Directions for this task — If a line of the listing contains the string "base", return that line.

Source material —
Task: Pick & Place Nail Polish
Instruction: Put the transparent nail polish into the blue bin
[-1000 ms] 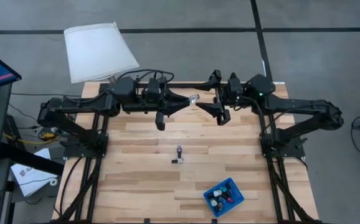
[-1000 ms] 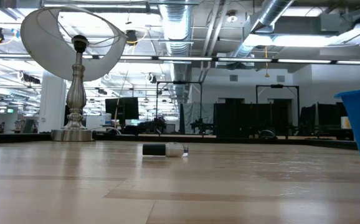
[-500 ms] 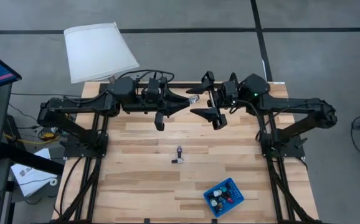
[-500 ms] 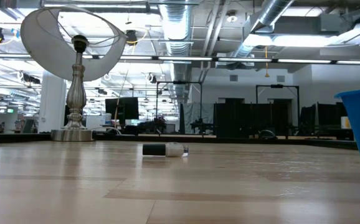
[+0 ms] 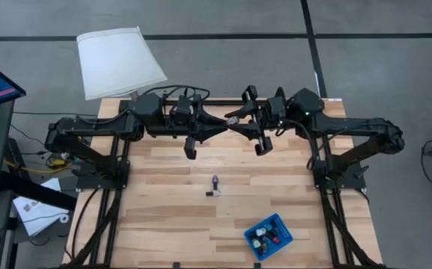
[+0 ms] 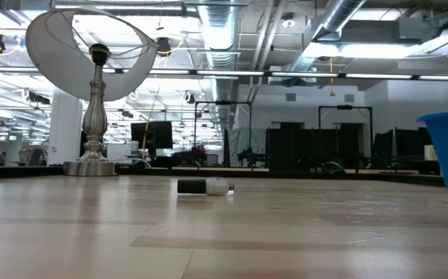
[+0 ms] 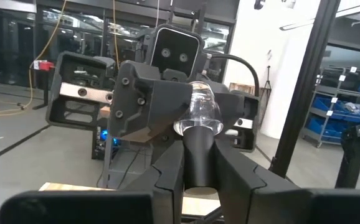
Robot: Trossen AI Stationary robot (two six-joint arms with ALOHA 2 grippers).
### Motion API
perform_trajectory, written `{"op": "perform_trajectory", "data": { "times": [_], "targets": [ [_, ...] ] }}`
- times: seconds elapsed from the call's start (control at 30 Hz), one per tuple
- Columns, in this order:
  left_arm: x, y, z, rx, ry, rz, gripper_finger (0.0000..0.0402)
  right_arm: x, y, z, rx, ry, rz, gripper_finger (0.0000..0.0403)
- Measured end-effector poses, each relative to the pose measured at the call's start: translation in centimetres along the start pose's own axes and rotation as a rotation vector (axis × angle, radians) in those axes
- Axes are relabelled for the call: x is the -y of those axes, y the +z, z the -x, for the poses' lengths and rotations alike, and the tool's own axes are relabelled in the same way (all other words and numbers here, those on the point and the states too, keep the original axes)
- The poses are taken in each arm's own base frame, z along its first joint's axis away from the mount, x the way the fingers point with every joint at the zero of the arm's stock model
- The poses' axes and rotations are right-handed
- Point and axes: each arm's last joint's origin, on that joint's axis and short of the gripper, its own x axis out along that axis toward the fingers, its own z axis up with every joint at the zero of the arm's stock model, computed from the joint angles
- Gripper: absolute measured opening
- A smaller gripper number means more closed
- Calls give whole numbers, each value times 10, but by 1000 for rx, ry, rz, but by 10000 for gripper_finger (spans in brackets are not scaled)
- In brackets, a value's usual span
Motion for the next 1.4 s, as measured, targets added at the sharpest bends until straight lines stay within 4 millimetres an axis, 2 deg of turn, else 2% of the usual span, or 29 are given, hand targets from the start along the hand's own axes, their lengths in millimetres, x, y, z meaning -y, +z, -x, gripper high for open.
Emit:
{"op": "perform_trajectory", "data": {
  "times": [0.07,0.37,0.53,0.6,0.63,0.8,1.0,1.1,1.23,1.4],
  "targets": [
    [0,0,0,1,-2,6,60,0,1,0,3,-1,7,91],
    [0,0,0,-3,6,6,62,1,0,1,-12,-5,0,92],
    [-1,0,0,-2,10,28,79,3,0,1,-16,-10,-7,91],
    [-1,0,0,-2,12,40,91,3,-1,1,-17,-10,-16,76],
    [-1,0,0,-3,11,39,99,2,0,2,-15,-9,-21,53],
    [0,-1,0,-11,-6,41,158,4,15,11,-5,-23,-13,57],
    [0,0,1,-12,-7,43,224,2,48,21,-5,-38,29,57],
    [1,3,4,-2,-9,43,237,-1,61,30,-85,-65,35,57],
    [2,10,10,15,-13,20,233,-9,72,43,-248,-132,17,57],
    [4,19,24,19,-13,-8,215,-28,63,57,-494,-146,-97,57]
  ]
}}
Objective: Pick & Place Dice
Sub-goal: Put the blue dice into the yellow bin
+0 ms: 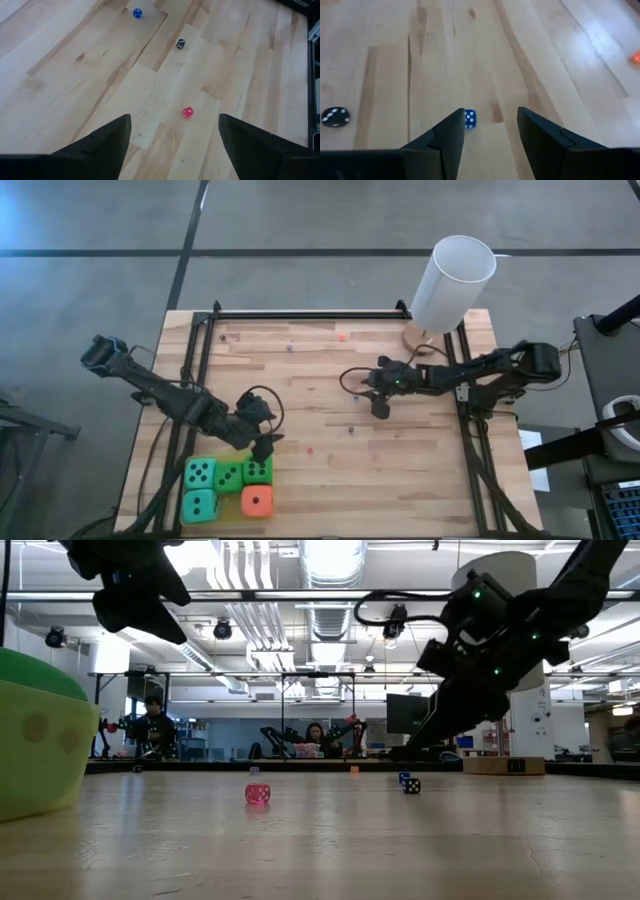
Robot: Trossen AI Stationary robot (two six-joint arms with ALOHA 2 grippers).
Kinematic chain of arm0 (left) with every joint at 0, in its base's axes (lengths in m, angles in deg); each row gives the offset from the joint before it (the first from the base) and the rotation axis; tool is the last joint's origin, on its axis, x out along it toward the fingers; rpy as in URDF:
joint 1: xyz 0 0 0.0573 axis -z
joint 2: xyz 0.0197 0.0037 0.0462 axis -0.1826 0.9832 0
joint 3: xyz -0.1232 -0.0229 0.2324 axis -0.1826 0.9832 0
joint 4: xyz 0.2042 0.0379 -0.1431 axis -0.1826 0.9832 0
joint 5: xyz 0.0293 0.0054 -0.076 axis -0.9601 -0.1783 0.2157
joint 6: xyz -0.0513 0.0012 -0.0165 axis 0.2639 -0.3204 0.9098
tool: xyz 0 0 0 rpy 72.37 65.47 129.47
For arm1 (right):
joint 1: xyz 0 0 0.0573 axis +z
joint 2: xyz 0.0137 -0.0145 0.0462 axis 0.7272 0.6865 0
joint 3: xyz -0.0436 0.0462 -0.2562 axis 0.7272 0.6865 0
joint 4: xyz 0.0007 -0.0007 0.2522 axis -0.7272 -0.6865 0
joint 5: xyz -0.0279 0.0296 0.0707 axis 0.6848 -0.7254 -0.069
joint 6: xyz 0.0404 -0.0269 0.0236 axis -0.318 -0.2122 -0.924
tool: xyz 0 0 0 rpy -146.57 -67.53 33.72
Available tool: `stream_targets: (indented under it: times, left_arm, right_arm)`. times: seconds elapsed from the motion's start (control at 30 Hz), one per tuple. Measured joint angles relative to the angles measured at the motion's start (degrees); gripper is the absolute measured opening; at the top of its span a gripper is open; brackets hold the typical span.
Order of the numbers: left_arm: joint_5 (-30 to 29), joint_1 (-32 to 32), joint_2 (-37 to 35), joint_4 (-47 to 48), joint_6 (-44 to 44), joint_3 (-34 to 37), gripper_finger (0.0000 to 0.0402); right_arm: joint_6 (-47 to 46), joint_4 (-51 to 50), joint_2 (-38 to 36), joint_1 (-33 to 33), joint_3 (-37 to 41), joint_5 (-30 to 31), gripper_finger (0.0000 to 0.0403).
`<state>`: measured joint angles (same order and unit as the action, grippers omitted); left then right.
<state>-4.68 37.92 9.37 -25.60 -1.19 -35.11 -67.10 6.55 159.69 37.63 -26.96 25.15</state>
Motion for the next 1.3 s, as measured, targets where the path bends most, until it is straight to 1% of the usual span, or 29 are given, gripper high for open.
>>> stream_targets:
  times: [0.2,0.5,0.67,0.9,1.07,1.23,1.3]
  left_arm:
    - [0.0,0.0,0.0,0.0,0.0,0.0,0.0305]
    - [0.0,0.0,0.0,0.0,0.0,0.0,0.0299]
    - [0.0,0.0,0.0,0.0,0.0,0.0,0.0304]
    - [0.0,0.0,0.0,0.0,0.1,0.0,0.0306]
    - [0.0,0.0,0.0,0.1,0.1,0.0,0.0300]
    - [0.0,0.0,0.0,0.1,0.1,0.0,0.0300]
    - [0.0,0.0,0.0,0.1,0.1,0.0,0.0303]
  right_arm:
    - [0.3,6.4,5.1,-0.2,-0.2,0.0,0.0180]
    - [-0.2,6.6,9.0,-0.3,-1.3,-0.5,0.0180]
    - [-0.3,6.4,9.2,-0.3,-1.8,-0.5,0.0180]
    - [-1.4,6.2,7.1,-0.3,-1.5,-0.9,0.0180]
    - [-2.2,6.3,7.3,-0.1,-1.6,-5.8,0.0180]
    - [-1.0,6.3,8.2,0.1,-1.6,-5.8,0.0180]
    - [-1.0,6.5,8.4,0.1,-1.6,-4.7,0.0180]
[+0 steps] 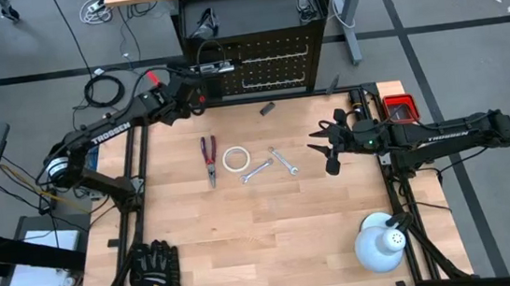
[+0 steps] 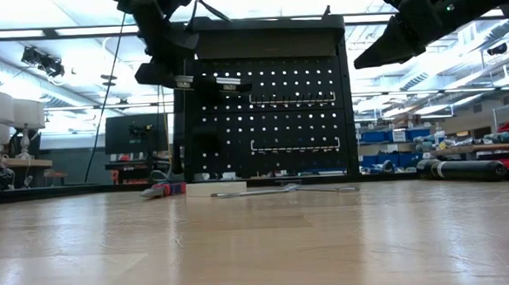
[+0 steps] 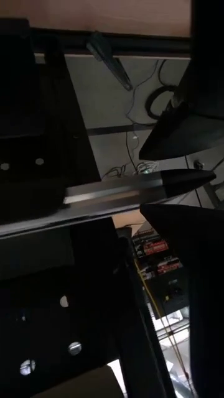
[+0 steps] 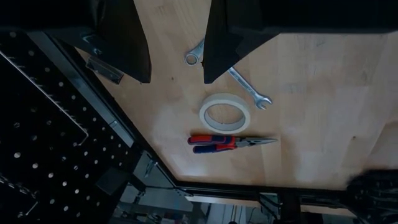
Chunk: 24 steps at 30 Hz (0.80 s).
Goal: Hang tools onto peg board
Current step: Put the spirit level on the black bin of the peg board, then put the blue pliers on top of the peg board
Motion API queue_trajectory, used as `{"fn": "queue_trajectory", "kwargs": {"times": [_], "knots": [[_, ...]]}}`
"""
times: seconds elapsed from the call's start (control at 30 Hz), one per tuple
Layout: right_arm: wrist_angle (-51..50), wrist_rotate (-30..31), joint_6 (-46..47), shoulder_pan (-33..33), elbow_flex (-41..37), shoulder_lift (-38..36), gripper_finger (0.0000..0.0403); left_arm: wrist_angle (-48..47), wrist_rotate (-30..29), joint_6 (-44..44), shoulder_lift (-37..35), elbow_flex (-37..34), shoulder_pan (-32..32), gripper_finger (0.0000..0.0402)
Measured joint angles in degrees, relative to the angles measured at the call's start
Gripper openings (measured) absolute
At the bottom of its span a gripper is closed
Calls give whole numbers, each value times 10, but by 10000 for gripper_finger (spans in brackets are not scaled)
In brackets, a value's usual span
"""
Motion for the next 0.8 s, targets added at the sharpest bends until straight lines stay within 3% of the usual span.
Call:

Response to the exercise —
- The poses are taken in each arm's own base frame, z along its first joint's axis away from the mount, x the way the fingers point with every joint at the zero of the arm's stock model
Kinematic chain of arm0 (left) with every joint at 0, in its base's axes (lengths in m, angles in deg); each row gives the offset from the joint before it (the first from the base) and the rotation axis; tool is the last joint's origin, on its axis, x out along it toward the fingers; rpy as in URDF:

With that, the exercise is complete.